Can you perceive the legs of the praying mantis? Credit:Zoofari/commons.wikimedia.org.



If you were used to the monthly salary you earn, and suddenly your boss gives you more than fifty percent (50%) bonus, what would you do with it? It’s an unexpected bonus! So many of us would embark on a wild spending spree, buy all the luxuries that we were hungry for but could not afford, then save the rest when the urge to spend wildly has been satisfied.

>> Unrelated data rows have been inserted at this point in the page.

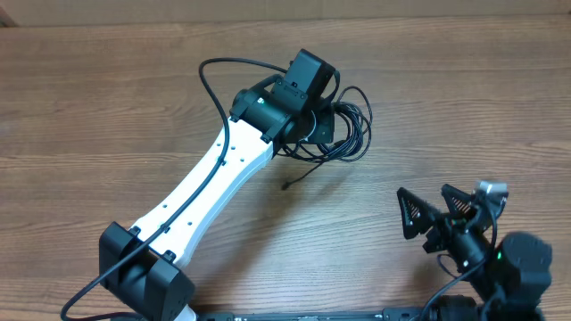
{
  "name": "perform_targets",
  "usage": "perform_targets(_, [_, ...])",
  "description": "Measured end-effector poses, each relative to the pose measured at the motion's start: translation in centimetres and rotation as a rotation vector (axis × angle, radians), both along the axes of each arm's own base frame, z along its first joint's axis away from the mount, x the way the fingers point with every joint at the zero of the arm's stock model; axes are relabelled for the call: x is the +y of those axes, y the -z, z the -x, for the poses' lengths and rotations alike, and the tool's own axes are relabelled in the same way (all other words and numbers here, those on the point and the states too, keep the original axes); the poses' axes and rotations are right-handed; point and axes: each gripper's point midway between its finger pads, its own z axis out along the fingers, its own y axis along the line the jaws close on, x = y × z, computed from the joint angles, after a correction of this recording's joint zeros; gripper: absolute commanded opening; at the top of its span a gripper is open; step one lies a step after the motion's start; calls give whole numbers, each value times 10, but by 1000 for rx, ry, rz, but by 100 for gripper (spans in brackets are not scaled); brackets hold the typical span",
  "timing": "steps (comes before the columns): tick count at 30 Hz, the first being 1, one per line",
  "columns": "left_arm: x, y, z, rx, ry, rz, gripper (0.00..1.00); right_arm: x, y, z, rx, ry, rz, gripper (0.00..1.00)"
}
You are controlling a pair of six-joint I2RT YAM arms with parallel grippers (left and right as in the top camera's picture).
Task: Untangle cables
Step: 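Move the right gripper toward the cables held by the left gripper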
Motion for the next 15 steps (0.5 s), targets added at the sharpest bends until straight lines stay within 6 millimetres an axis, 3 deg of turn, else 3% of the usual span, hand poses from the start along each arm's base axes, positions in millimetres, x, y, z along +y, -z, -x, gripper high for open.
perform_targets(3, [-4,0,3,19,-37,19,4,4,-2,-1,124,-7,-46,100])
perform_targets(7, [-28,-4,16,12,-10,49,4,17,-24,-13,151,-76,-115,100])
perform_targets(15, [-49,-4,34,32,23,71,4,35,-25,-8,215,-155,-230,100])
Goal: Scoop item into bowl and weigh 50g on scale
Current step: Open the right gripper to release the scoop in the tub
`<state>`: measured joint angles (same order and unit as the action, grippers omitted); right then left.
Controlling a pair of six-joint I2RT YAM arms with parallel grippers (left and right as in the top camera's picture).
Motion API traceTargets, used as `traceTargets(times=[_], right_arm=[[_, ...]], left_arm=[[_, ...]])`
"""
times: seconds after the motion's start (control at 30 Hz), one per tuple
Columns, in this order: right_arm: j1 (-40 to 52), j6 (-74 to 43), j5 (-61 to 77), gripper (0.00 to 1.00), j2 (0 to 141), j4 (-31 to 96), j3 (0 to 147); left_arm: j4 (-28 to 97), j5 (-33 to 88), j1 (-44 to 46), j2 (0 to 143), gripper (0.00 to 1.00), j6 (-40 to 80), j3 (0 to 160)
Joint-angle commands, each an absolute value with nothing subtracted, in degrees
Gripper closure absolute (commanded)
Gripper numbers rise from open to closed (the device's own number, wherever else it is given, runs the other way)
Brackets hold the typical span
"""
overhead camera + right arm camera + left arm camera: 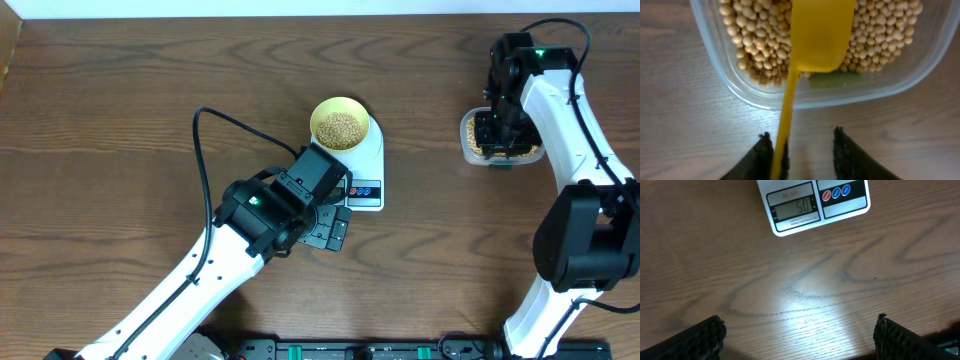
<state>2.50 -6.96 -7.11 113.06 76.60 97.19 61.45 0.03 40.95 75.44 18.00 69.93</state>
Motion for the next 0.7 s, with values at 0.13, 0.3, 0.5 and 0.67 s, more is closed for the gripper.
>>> traceTargets(times=[0.13, 0.3, 0.5, 0.67], right_arm=[[2.66, -6.55, -6.87, 0.35, 110.78, 77.62, 96.90], [2.66, -5.48, -5.06, 0.16, 109.03, 78.06, 98.96], [2.28, -4.12, -0.80, 0.01, 105.93, 78.00, 100.75], [1.23, -3.01, 3.44, 0.01, 102.65, 77.89, 101.19]], left_arm=[[61.58, -0.67, 40.80, 75.72, 0.03, 17.47, 70.67], [61.58, -0.69, 40.80, 75.72, 0.03, 17.50, 70.67], [61.58, -0.69, 40.80, 75.72, 0.03, 17.47, 70.67], [61.58, -0.67, 40.80, 75.72, 0.03, 17.47, 70.67]])
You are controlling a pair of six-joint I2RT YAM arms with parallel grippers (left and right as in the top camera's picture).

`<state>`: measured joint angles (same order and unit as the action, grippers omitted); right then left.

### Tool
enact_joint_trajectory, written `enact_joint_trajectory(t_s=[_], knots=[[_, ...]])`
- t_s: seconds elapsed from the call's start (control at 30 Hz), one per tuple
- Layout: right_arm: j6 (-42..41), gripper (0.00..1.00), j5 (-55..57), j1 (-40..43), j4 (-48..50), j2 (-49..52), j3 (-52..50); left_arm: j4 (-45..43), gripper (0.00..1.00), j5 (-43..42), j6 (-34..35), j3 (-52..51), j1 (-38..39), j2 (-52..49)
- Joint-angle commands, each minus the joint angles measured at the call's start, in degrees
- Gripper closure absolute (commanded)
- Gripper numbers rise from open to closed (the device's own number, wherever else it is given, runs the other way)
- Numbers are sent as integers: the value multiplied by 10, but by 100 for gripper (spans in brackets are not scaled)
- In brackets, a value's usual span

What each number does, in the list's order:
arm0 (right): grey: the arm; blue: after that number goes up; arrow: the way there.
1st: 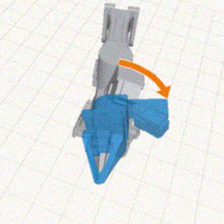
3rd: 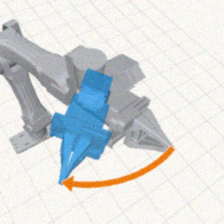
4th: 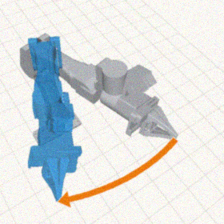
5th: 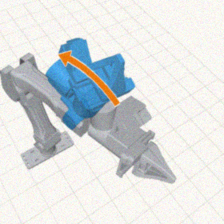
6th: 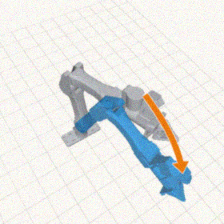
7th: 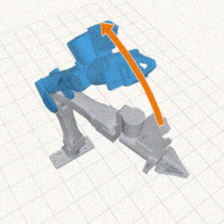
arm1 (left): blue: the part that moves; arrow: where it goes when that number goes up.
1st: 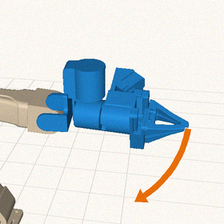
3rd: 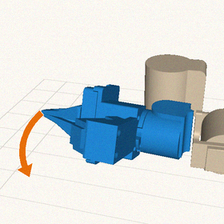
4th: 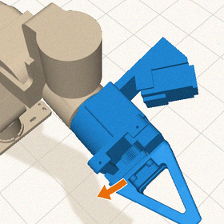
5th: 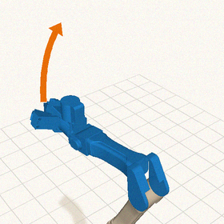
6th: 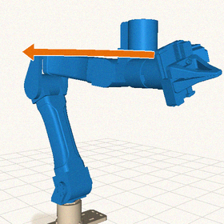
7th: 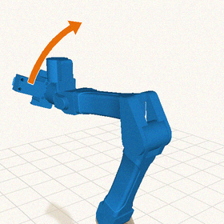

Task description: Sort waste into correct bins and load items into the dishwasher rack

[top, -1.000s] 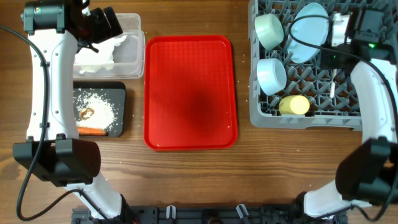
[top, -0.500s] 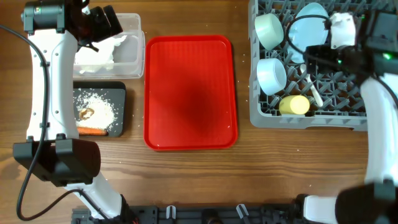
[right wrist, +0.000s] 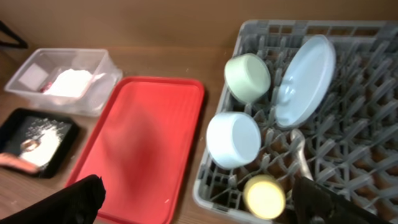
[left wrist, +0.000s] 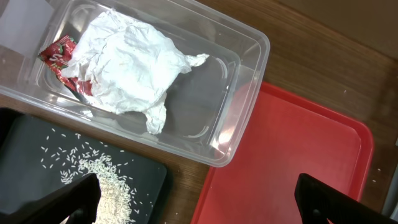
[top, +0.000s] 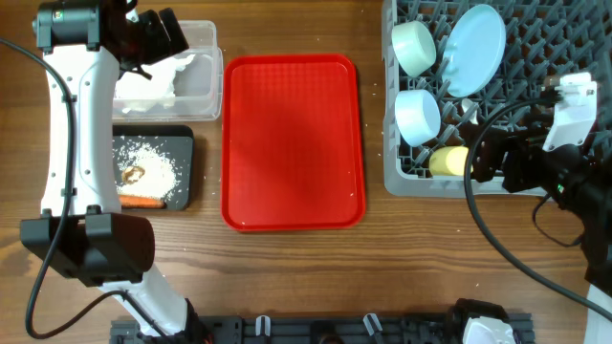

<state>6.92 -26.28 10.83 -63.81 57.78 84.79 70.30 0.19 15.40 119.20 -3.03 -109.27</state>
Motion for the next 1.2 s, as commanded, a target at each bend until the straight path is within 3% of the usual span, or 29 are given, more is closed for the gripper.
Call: enact_joint_trajectory(t_s=[0.0, 0.17, 0.37, 0.47, 0.67, 0.8, 1.17], knots=[[41, 0, 20, 1, 26, -10, 3, -2, 0, 8, 5, 4, 1, 0], [66, 0, 25, -10, 187, -74, -113, -2, 0, 8, 5, 4, 1, 0], [-40, 0, 23, -43, 599, -337, -579, -2, 0, 8, 5, 4, 1, 0], [-39, 0, 45, -50, 704, -451, -740, -2, 0, 8, 5, 4, 1, 0], [-39, 0, 111, -68, 707, -576, -836, -2, 0, 8, 5, 4, 1, 0], [-40, 0, 124, -79, 645, -576, -845, -2, 0, 8, 5, 4, 1, 0], [-39, 0, 124, -79, 650, -570, -845, -2, 0, 8, 5, 4, 1, 0]])
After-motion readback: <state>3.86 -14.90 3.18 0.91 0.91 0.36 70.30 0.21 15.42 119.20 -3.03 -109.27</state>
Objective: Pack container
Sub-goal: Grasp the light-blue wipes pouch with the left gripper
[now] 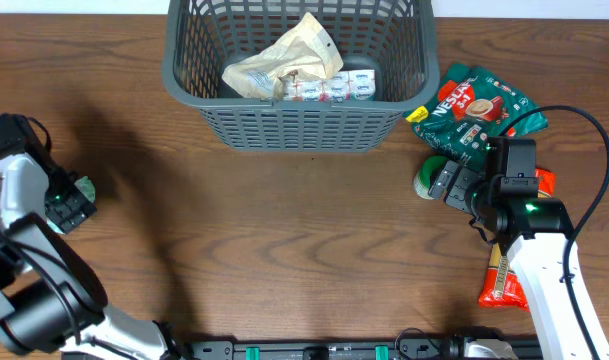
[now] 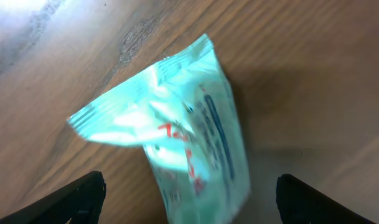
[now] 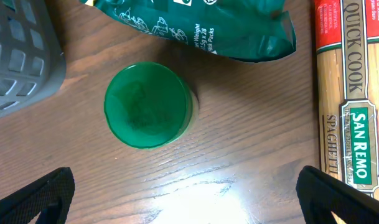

You never know when another bonus will be coming.

IT HAPPENED TO ME.

I faced a similar situation recently. I surf the Internet using a WIMAX USB card. This week, Monday precisely, I was surprised to log onto my account and find that my network service provider* gave me some unexpected bonus. I was beyond joy. I decided to download all the pdf ebooks and open source softwares that were accumulating in my download manager which were being saved for the neighborhood cybercafé. But my data gulping urge had its limits. Up to that limit, I saved the rest of the bonus data for the usual surfing activity: fifteen megabytes (15MB) per hour, while restraining every activity to at least fifty megabytes (50MB) per day.

I believe that I acted like every other human being who wants to save for the rainy day. We all spend from our income based on a pattern that has been established for months, even years. You know Mr. Boss is always reluctant to approve that little raise, no matter how little. So we try to count how much we spend of our monthly salaries, acquire a pattern and then stick to that pattern.

SAVINGS COME AFTER YOU’VE CLEARED YOUR DEBTS

Even when we have an unexpected bonus. Yes, even for a fifty percent (50%) bonus. I bet you’d calculate all the debts you owe from so many years – to your shoemaker, your banker, to the supermarket for that LCD screen you wanted and craved – to a certain extent. The extent of how much satisfaction you think you derive from that bonus faced with whether the bonus will come again.

Bonuses are random events. I’d never place a bet on a consecutive unexpected bonus. So, I’d be wise and prudent like before and keep a major fraction of the bonus, after satisfying a wild buying spree, in a bank account.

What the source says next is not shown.